**PROBLEM TO SOLVE:** Lines with the string "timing" must each be copied from the listing.

**RECORDS FOR THIS TASK:**
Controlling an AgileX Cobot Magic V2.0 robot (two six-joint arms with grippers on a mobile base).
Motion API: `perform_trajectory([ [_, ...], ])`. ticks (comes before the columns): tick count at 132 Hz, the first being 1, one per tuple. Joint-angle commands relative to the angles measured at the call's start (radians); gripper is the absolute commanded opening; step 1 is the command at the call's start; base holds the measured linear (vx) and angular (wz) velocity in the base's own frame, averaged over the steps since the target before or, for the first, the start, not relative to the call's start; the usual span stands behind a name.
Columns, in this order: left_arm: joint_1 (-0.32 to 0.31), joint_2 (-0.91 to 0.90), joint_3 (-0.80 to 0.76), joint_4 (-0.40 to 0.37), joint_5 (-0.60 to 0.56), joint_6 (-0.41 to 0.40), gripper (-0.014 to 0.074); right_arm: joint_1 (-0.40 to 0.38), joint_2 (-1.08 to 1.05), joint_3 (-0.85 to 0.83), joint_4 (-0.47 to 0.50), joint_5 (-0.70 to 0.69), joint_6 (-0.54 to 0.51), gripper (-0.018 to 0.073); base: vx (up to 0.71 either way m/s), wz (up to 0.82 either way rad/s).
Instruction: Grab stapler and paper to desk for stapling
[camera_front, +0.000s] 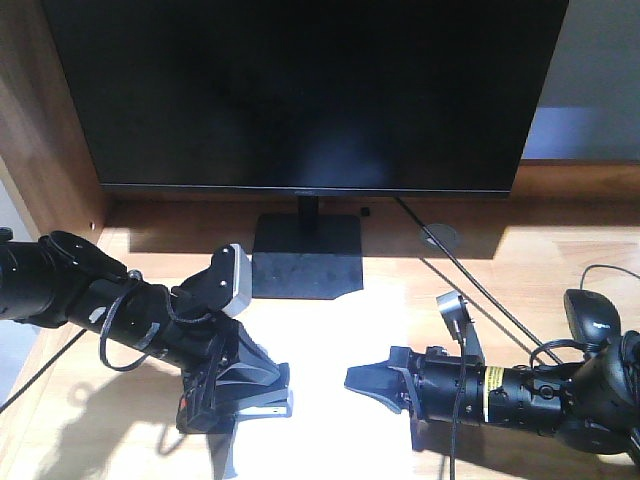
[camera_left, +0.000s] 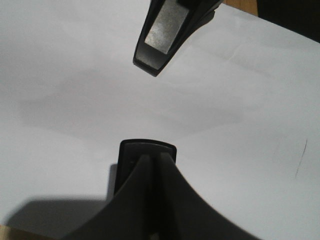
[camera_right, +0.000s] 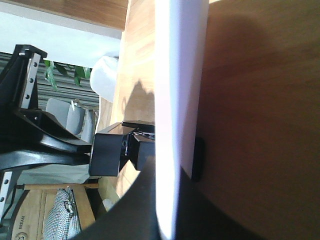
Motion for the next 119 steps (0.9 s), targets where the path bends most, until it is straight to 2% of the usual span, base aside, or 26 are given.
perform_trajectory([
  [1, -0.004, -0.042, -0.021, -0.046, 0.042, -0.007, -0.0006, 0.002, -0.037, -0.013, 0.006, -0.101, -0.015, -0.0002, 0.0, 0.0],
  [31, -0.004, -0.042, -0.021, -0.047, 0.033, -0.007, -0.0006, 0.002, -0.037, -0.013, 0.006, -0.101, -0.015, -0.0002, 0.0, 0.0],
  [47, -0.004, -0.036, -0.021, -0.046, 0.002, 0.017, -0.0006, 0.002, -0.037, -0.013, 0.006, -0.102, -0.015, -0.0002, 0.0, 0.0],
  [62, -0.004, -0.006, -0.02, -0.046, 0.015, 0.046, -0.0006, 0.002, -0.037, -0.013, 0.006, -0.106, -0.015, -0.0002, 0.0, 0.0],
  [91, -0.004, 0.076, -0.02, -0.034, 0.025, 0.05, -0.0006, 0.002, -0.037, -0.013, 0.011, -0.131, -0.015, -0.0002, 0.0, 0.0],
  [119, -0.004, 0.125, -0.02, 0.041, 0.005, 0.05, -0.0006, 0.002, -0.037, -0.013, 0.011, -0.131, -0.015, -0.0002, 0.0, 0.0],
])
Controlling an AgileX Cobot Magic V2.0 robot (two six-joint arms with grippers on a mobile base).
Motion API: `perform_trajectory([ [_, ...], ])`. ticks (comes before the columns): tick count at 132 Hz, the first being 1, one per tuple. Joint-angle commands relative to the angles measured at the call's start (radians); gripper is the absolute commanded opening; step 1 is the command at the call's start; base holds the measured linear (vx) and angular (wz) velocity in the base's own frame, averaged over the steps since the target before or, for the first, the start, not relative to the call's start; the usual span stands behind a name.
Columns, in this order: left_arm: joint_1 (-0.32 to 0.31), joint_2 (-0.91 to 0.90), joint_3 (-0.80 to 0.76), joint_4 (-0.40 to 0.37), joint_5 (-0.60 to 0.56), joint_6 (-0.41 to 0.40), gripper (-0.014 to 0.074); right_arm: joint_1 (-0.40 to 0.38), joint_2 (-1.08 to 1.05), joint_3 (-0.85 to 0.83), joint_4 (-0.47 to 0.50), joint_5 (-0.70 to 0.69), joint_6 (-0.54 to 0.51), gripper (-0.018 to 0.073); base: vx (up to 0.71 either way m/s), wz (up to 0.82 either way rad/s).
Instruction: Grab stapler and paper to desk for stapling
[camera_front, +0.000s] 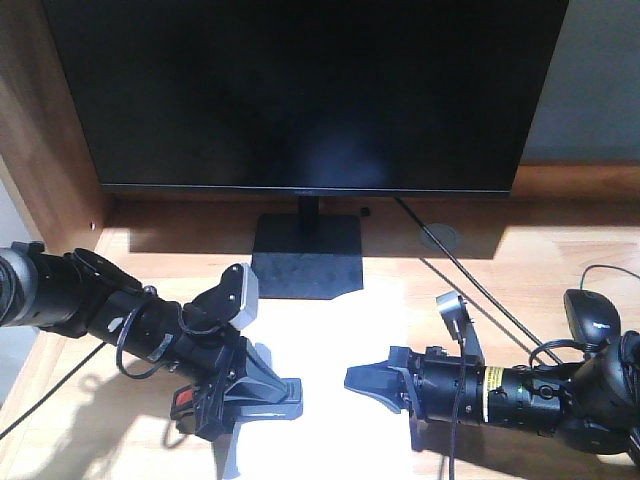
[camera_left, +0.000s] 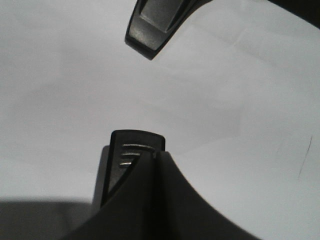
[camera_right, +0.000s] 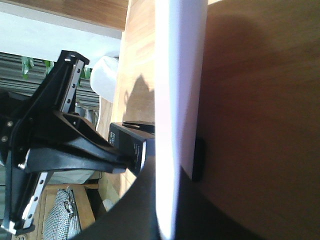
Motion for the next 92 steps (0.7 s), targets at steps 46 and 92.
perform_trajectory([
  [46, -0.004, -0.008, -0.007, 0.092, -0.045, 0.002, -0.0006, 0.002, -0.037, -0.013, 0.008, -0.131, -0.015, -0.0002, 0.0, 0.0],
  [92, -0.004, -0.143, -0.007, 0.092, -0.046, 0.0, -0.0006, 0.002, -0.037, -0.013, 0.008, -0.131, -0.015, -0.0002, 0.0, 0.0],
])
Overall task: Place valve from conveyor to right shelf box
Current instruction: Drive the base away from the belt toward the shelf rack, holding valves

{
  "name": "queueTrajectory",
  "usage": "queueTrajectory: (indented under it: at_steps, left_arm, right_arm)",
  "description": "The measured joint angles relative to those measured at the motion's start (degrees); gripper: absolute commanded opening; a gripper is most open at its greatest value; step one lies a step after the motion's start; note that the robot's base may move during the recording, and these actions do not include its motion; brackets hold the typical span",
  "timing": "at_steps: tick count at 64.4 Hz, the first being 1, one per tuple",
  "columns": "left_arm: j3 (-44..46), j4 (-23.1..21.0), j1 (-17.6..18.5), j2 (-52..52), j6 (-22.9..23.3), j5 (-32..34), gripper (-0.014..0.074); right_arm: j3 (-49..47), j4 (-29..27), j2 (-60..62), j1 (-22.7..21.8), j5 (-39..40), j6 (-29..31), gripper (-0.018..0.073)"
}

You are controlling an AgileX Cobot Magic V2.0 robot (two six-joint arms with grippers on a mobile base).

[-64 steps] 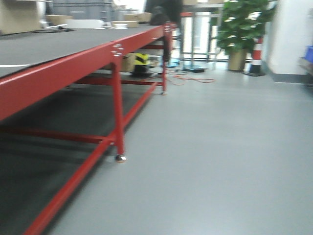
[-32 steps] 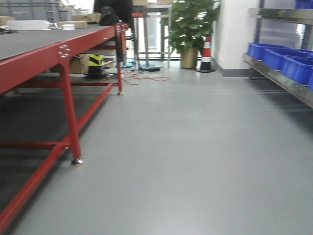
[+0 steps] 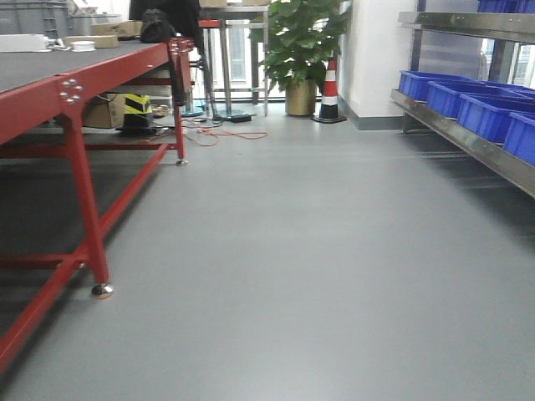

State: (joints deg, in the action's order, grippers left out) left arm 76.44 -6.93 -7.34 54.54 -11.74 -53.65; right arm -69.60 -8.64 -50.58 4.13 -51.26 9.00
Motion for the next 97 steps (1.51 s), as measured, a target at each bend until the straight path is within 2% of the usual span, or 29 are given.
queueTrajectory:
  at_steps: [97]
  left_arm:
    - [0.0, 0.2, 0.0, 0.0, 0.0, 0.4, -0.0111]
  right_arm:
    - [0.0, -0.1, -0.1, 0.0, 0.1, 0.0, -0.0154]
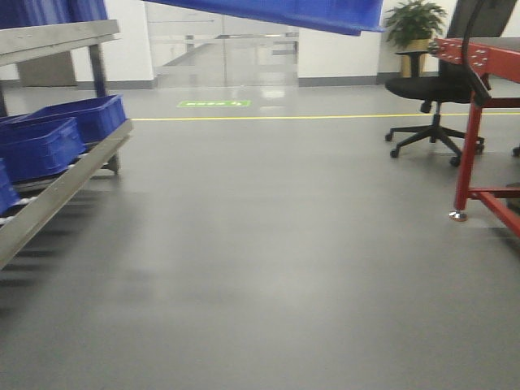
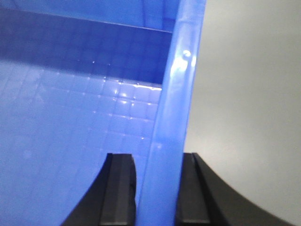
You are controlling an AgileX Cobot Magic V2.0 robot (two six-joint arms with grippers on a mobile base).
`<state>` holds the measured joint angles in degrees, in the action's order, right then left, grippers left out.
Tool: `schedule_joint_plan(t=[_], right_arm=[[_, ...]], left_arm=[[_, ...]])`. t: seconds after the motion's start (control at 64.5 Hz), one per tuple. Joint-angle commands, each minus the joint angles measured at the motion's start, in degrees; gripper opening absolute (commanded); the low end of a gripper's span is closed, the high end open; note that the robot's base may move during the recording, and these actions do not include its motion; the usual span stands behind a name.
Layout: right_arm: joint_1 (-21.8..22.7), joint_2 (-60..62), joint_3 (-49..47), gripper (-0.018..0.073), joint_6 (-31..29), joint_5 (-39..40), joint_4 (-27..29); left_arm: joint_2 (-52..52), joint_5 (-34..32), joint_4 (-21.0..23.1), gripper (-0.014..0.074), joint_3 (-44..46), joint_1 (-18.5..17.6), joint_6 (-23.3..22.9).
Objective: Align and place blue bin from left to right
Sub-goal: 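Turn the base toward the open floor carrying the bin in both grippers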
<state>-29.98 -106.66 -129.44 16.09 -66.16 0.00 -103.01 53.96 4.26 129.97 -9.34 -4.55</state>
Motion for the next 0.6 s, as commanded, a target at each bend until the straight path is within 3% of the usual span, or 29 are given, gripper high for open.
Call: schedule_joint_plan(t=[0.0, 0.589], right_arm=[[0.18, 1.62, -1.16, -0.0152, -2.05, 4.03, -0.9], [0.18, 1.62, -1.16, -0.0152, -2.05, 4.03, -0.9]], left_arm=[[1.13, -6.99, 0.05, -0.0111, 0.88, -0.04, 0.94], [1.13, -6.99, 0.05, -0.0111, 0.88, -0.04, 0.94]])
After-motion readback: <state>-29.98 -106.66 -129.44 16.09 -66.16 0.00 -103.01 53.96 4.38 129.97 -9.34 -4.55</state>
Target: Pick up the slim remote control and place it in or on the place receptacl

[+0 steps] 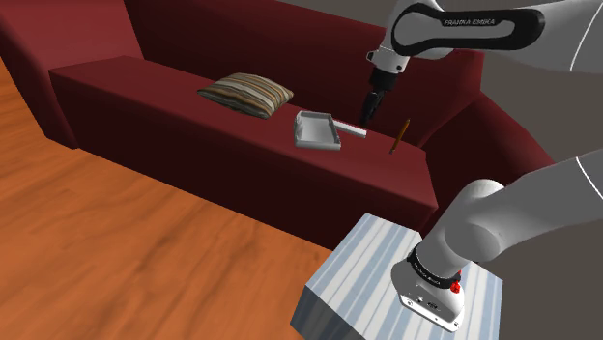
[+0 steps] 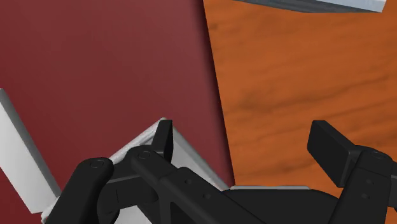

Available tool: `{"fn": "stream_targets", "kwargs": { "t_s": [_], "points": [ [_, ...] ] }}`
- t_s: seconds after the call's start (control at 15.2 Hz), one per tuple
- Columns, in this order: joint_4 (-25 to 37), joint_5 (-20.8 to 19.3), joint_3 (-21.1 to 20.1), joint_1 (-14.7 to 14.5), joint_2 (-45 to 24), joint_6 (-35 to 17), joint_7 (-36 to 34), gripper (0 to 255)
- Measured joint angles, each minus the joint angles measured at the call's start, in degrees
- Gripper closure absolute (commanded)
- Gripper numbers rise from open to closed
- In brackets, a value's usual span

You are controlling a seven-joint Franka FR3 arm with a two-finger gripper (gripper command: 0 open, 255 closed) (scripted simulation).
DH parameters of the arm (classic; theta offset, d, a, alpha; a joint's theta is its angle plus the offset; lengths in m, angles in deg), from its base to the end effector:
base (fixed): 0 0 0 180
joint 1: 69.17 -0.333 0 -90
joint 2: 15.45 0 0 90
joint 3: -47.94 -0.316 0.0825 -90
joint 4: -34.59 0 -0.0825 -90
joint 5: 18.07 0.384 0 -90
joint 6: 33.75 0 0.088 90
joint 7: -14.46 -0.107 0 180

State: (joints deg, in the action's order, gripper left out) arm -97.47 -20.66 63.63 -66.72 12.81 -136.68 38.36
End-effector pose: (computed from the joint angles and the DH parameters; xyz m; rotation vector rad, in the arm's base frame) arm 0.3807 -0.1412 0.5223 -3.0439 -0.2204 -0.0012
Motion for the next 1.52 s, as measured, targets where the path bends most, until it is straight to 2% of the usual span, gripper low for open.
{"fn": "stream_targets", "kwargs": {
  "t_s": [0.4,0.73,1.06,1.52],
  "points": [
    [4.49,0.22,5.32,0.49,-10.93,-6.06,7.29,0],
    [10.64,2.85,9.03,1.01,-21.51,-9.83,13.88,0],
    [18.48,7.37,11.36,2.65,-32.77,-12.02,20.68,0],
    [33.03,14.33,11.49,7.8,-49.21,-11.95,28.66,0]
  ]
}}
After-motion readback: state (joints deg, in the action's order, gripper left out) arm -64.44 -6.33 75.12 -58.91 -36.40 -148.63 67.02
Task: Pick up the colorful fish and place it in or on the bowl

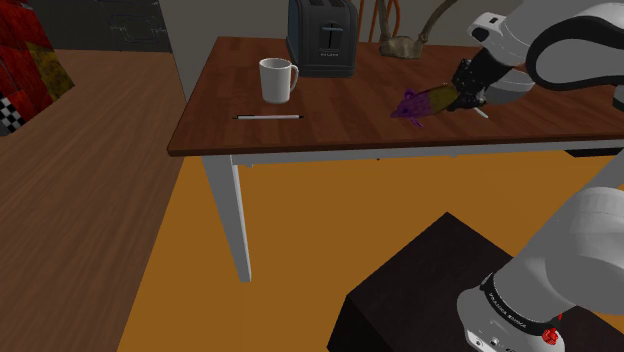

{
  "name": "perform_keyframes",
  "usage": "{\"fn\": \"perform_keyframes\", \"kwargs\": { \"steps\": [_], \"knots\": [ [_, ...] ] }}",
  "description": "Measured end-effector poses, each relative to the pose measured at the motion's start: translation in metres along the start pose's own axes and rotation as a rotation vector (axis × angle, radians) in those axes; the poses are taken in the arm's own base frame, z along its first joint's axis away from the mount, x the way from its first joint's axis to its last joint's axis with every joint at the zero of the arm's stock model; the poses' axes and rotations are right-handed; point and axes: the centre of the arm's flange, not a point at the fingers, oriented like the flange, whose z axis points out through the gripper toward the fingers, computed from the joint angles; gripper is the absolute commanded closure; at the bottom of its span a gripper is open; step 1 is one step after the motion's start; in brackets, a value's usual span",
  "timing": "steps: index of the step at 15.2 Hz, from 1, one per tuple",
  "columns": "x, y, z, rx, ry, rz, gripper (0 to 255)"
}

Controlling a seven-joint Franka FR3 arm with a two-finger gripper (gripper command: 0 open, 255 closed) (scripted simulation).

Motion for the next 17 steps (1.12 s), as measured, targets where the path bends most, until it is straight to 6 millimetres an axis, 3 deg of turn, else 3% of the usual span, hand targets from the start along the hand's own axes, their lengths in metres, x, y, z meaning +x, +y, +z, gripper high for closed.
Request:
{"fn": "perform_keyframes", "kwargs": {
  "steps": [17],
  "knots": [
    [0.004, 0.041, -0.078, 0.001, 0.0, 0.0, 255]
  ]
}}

**YOUR RESPONSE:**
  "timing": "at_steps: tick count at 64.4 Hz, the first being 1, one per tuple",
  "timing": "steps: index of the step at 15.2 Hz, from 1, one per tuple",

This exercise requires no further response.